NEW YORK — After World Cup fever helped heat up Nike’s fourth-quarter income, analysts are bullish on the company’s top-line growth prospects for the rest of the year.
Still, market watchers said earnings could be impacted by foreign exchange pressures and higher sourcing costs.
“There’s no question China is becoming more expensive for [Nike] to source product, whether it’s labor, shortage of production lines or material lines,” said Christopher Svezia, analyst at Susquehanna Financial Group.
“[As] we move into the new financial year, nobody’s out of the woods yet,” Mark Parker, president and CEO of Nike, said in a conference call with analysts last Wednesday. “We’re sure to face more challenges as unemployment, input costs, foreign currency and market volatility play themselves out.”
But Michael Binetti, an analyst at UBS Investment Bank, said such headwinds are near-term pressures, and that Nike is well-positioned to “navigate the waters better than many of its competitors.”
Also on the bright side, accelerating futures orders suggest that global demand for Nike’s products remains strong.
“Futures orders are up 10 percent, which is 2 percentage points better than the Street estimates.

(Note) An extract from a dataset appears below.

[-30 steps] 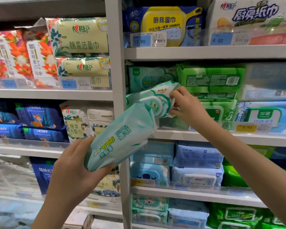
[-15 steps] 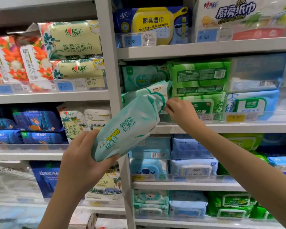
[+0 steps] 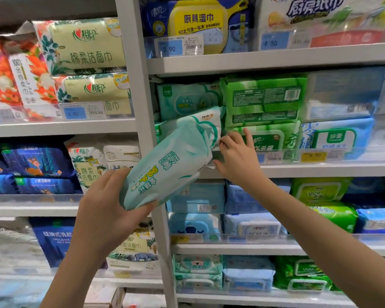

Plus, the emerging markets and China businesses are very strong,” said Sam Poser, an analyst at Sterne Agee.
Footwear sales in the athletic firm’s emerging markets, which include South Korea, Mexico and Brazil, surged 23 percent for the full year and helped drive the 20 percent overall revenue growth in the region.
Footwear revenue in the North American business, in contrast, was up just 1 percent during the quarter.
“You hear so many positive things about footwear this year, for toning, running and boots. But basketball has been tough this year, and retailers are shifting to other categories. Footwear is not as strong as [Nike’s] futures indicate, but the trend line should improve somewhat, thanks, in part, to women’s training,” said Svezia.
Another space to watch, analysts said, is Nike Free, where the company is expected to launch some toning-based product later this year.
“I get a sense that they’re being pulled into this,” Svezia said. “I don’t know if it’s game-changing, but its something Nike needs to put in the marketplace to compete.”
The Beaverton, Ore.-based company last Wednesday reported net profit of $521.9 million for the three months ended May 31, an increase of 53 percent over the same period a year ago.
Fourth-quarter revenues were up 8 percent to $5.1 billion, buoyed by a 39 percent jump in its soccer business, according to Nike Brand President Charlie Denson.
For the full year, Nike’s revenue fell 1 percent to $19 billion. But net income rose 28 percent to $1.9 billion, or $3.86 a diluted share, as a one-time, after-tax restructuring charge of $195 million dented its bottom line in fiscal 2009.
Looking ahead, analysts expect revenue growth of 5 percent to 8 percent for full-year 2011.